Au moment où je terminais la lecture de La ballade de Baby, le débat entourant la diffusion de Mignonnes sur Netflix, un film de Maïmouna Doucouré considéré scandaleux par certains spectateurs états-uniens qui lui reprochent de faire l’apologie de « l’hypersexualisation de préadolescentes à travers l’histoire d’Amy, 11 ans, qui intègre à Paris un groupe de danseuses de sa génération. » Ce n’est pas le propos de Heather O’Neill, mais d’illustrer, avec un réalisme troublant, la situation d’une préado à qui les circonstances empêchent de vivre son âge.

La chute du roman pousse la trame dans des retranchements les plus terriblement vraisemblables. Un côté noir, un côté blanc. Une impasse, une issue. L’adultenfant revenant une enfantadulte, plus enfant qu’adulte. Cet état nouveau oblige Baby à une lente et difficile désintoxication. Cela permet à Jules, réapparu, de lui raconter l’amour qu’il avait pour Manon Tremblay, sa mère, et l’accident d’automobile dans lequel a péri. Jules accepte aussi de retourner à Val-des-Loups, le bien nommé village où les attend sa cousine Janine, espérant depuis le décès de Manon prendre soin de Baby.

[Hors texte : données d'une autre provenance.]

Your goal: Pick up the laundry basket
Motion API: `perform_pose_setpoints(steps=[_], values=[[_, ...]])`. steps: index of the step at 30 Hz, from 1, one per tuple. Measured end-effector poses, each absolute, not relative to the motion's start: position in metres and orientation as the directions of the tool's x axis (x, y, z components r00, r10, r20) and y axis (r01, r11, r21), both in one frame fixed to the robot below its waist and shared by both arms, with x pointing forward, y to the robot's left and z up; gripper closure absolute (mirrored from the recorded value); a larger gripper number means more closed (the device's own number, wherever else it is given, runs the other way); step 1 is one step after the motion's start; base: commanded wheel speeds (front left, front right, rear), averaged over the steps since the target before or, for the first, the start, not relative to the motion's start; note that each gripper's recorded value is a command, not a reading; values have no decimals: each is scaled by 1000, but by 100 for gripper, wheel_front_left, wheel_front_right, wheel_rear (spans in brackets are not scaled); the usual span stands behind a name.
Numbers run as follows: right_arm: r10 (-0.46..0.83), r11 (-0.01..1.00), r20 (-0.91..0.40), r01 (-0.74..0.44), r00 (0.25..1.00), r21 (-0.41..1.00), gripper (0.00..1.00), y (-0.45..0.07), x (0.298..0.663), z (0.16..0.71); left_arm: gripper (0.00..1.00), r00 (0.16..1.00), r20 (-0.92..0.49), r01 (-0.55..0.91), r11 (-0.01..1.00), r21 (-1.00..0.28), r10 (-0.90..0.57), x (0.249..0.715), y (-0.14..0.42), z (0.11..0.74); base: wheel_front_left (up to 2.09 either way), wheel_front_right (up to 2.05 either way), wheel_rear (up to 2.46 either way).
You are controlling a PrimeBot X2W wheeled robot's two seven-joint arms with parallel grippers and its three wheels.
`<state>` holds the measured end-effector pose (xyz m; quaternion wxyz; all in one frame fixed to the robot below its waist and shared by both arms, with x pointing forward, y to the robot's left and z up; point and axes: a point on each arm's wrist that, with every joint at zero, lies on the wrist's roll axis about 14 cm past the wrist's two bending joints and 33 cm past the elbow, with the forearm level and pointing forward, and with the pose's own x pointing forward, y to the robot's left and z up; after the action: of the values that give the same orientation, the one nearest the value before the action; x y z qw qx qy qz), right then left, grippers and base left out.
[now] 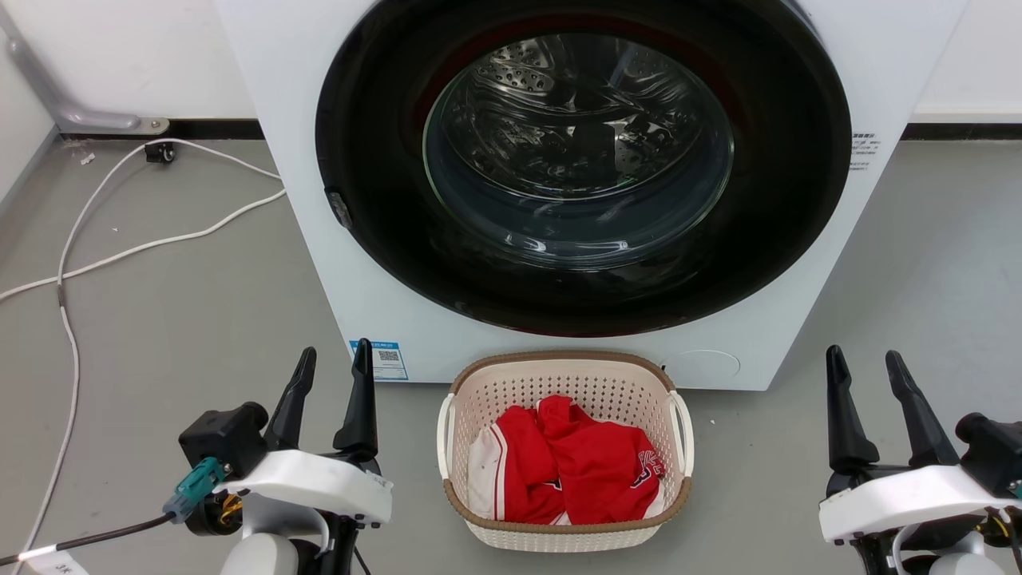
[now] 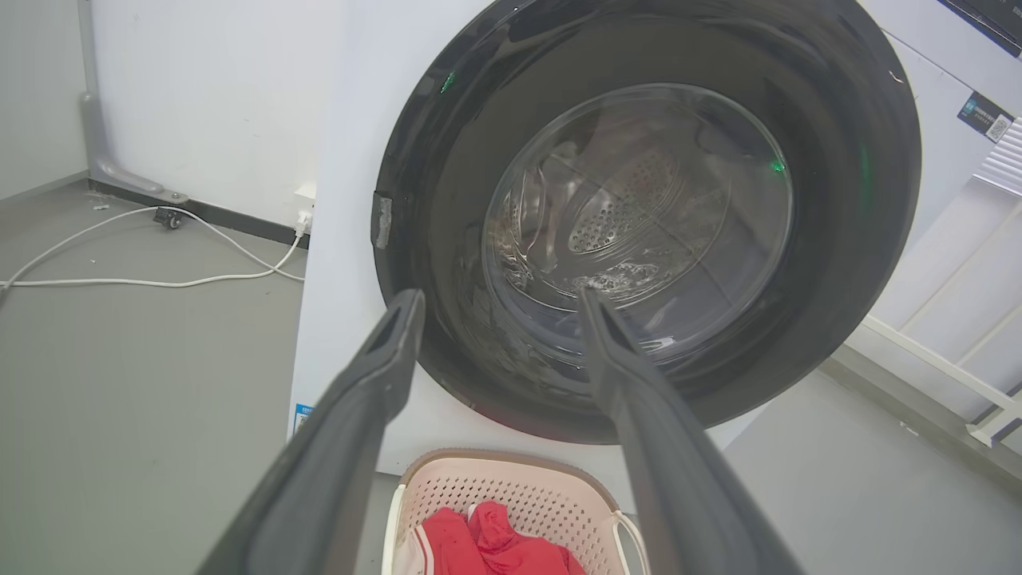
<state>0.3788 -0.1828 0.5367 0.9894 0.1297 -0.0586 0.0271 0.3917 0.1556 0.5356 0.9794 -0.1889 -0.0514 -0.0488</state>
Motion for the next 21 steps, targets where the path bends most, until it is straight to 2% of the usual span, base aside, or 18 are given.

Sagesse de l’absurde est le parfait corollaire de La ballade de Baby dont il retient l’essentiel en 13 leçons lesquelles, selon l’écrivaine, lui ont d’abord été dictées par son père qui « avait plusieurs règles dont il ne démordait pas», la première étant de «ne jamais tenir de journal ». D’ailleurs, sous le titre de l’édition originale en langue anglaise paru en 2017, il est écrit « Invaluable lessons from My Father », que je traduis librement ainsi : « Les inestimables leçons de mon père ». Humour et ironie atténuent le sérieux ou le loufoque de ces leçons.

Je ne peux terminer la recension de ce grand et troublant roman – troublant signifiant ici qui oblige à réfléchir à de nombreuses réalités de notre société qui ne sont pas toujours prises au sérieux –, je me dois de souligner l’excellent travail de Dominique Fortier. Pour avoir lu quelques passages du roman en langue anglaise sur le site de HarperCollins Publisher, l’éditeur original, j’ai ainsi mieux apprécié ce travail de rendre justice à une prose déjà riche en lui conférant un éclat semblable dans la langue de Molière. Pour avoir lu l’entièreté des œuvres de Mme Fortier à ce jour, je suis certain que, comme les comédiens qui profitent des rôles qu’on leur propose pour explorer des univers très loin du leur, elle a pris un certain plaisir à jouer aux vilaines comme le lui a suggéré ou inspiré le personnage de Baby.